Image caption: image of USGS gage stations throughout the state of Illinois, collecting data through the Water Data for the Nation program. The percentiles indicated by the color of the location ID dot show how a value relates to all the other values for a given day of the year and indicate what percentage of days have an average (mean) value less than the latest recorded value. Extreme conditions (notated by an exclamation point) are indicated when the latest continuous data value is outside of the percentile range of historic daily averages, meaning current conditions are above the highest or below the lowest daily average ever recorded for this day of the year. Image modified from waterdata.usgs.gov.

Earlier this month, Shawn Meyer, Waterborne Lead Scientist and Manager, and I met in Dixon, IL, and spent two days winding our way from the border of Wisconsin to the Mississippi River. We followed the paths of rivers and streams that make up the lower Rock River watershed with a straightforward goal: to identify potential river sampling sites that would help us better understand nutrient loss across this priority watershed in Illinois’ Nutrient Loss Reduction strategy. The purpose of this particular trip was to identify sites that would capture the most representative "signal" of nutrient loads moving through the watershed, while ensuring that locations were safely accessible for consistent, repeatable sampling efforts.

We focused on bridge crossings with existing U.S. Geological Survey (USGS) gaging stations to take advantage of publicly available data. These gages are like time capsules, recording years (and sometimes decades) of streamflow data. Visiting these spots in person helped us assess accessibility and site conditions for future monitoring, but it also offered a rare on-the-ground view of something we usually study on screens and spreadsheets: the rivers themselves.

And what we found was striking. Every site we visited—whether a small tributary or the mainstem of the Rock River—was running exceptionally low. Exposed riffles, sluggish side currents, and wide stretches of visible riverbed provided visual context for what were abnormal levels. When we checked the USGS data later, it confirmed our observations: these were some of the lowest streamflows on record for this time of year.

Moments like this are reminders of why fieldwork is so valuable. We often think of “normal” conditions as the baseline for environmental monitoring, but in reality, there is no such thing as normal anymore.

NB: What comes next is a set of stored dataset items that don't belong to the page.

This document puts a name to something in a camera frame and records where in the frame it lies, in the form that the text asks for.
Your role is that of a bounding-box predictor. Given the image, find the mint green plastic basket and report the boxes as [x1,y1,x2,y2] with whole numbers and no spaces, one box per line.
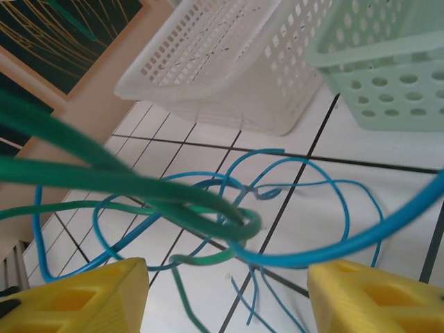
[307,0,444,132]

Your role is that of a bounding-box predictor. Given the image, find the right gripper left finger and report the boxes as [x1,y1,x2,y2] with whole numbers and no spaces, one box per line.
[0,257,150,333]

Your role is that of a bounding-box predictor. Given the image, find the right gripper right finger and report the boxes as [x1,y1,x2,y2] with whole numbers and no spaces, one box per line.
[307,258,444,333]

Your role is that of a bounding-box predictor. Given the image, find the thin green cable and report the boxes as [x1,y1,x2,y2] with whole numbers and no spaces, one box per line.
[0,89,263,244]
[0,199,240,333]

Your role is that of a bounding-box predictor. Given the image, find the white perforated plastic basket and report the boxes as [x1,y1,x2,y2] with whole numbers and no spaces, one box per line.
[114,0,334,137]

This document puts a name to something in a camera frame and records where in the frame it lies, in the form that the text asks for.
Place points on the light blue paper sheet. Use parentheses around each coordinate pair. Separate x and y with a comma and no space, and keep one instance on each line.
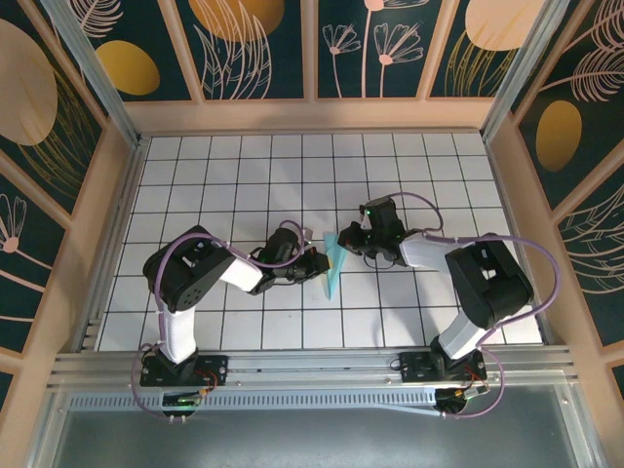
(334,285)

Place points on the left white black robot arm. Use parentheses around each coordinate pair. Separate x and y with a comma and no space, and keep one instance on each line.
(178,336)

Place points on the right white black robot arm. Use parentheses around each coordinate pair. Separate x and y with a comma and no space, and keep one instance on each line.
(507,302)

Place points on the grey metal sheet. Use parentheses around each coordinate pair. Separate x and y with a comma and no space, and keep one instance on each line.
(312,443)

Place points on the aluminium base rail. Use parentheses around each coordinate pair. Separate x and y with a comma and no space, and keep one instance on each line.
(312,365)

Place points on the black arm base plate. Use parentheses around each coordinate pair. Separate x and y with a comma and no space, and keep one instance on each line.
(214,370)
(414,368)

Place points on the aluminium side rail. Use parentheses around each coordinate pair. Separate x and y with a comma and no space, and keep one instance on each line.
(522,244)
(109,244)

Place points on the aluminium corner post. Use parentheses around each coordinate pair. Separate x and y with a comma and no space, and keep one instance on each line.
(92,70)
(524,68)

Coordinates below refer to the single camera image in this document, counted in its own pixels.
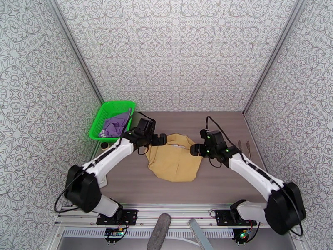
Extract grey oblong pad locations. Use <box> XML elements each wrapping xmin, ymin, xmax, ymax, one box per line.
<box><xmin>147</xmin><ymin>212</ymin><xmax>172</xmax><ymax>250</ymax></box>

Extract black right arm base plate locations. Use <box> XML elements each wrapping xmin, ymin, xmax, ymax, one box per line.
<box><xmin>216</xmin><ymin>209</ymin><xmax>257</xmax><ymax>227</ymax></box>

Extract aluminium frame rail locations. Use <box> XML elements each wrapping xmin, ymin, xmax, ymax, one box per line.
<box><xmin>56</xmin><ymin>203</ymin><xmax>297</xmax><ymax>229</ymax></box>

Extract aluminium corner post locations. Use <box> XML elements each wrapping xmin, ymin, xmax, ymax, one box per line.
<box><xmin>44</xmin><ymin>0</ymin><xmax>106</xmax><ymax>105</ymax></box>
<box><xmin>242</xmin><ymin>0</ymin><xmax>309</xmax><ymax>117</ymax></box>

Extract small circuit board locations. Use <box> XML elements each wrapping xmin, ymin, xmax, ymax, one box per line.
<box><xmin>104</xmin><ymin>228</ymin><xmax>124</xmax><ymax>239</ymax></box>
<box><xmin>239</xmin><ymin>230</ymin><xmax>252</xmax><ymax>243</ymax></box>

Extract grey vented metal panel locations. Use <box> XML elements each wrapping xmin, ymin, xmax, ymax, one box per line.
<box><xmin>56</xmin><ymin>227</ymin><xmax>297</xmax><ymax>250</ymax></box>

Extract yellow cloth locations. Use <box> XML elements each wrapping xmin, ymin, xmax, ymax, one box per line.
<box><xmin>145</xmin><ymin>133</ymin><xmax>204</xmax><ymax>183</ymax></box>

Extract grey metal bar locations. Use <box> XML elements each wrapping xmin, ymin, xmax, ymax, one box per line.
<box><xmin>188</xmin><ymin>218</ymin><xmax>215</xmax><ymax>250</ymax></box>

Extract purple shirt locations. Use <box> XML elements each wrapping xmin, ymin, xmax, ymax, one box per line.
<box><xmin>100</xmin><ymin>108</ymin><xmax>133</xmax><ymax>138</ymax></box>

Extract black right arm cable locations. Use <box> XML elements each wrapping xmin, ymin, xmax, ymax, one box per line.
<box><xmin>206</xmin><ymin>116</ymin><xmax>303</xmax><ymax>237</ymax></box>

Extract metal tongs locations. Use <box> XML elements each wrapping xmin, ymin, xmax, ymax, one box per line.
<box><xmin>238</xmin><ymin>140</ymin><xmax>254</xmax><ymax>160</ymax></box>

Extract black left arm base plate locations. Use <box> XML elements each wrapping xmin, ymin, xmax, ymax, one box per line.
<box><xmin>97</xmin><ymin>209</ymin><xmax>139</xmax><ymax>226</ymax></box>

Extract green plastic basket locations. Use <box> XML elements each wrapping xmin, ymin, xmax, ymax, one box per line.
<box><xmin>89</xmin><ymin>100</ymin><xmax>137</xmax><ymax>141</ymax></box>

Each year brings its own set of anomalies, whether it’s historic flooding, drought, or unseasonal temperature swings, and these outliers are exactly what make long-term datasets so powerful.

Catching the system in an unusual state, like this year’s low-flow conditions, helps us see how rivers respond under stress. Low water can change everything: how nutrients move, how aquatic organisms survive, and how sediment travels downstream. Documenting those shifts gives us a clearer picture of how climate variability is reshaping our watersheds over time.

This trip was more than a logistical exercise; it was a reminder to two seasoned field scientists that spreadsheets of data can't tell the whole narrative. We must revisit the basics of "ground truth" to understand how a watershed in flux responds physically to environmental change. As we plan our future sampling efforts, the data and impressions gathered during these two days will serve as a valuable reference point. Environmental monitoring isn’t just about collecting numbers; it’s about capturing the stories those numbers tell. And this year, the story is clear: even familiar rivers have something new to say when the water runs low, making capturing those “anomalous” years critical.